New Hampshire's Turkeys

By Chris Martin on Friday, November 27, 2009.

This ever popular game bird was once erradicated from New Hampshire forests, but Chris explains how they were re-introduced.

I thought this a good time to talk turkey – wild turkey, of course. Each year, as their numbers increase, it's easier to spot wild turkeys along the roadside or as shadowy shapes moving through the forest.

This true North American native was unlike anything the first settlers had ever seen in looks and behavior. Aggressive market hunting put wild turkeys on many more tables than the very first Thanksgiving. Despite being a wily, wary bird, at their communal overnight roosts they were an easy target for market gunners, a practice no longer legal.

As further challenge to their survival, forests were cleared for timber, farmland, and fuelwood. And wild turkeys lost protective forest cover along with their major forest foods. From huge flocks and a nationwide population in the millions, by the mid-1880s few remained. New Hampshire's last wild turkey was reported in 1854.

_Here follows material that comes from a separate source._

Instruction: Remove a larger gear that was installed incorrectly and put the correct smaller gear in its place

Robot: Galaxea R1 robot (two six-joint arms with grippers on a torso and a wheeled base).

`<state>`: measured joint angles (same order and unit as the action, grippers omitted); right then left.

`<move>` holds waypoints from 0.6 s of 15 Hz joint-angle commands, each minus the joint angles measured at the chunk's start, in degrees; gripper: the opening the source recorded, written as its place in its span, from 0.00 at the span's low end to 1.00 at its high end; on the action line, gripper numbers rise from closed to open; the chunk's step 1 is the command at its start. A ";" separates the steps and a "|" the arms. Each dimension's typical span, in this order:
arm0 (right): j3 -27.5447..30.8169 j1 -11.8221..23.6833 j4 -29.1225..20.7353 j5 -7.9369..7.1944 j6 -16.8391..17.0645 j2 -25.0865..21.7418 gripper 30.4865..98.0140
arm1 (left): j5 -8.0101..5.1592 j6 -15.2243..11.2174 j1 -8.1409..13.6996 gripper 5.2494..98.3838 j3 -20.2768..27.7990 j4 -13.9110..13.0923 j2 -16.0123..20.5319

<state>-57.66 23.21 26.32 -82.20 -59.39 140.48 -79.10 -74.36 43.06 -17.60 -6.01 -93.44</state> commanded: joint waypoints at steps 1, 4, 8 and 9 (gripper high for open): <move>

Over 100 years later, when state wildlife recovery programs began, wild turkeys received top priority as a popular "game bird." In the 1970s birds from a remnant population in New York's Allegheny Mountains were trapped and released in New Hampshire. Recovery was so successful that the state's first wild turkey season opened within the decade.

In years when acorns and beechnuts are plentiful, turkeys keep to the cover of forest. But when food is scarce or snow is deep, sightings at barnyards, roadsides, and under backyard birdfeeders.

It's hard not to smile when a herd of these character birds passes by.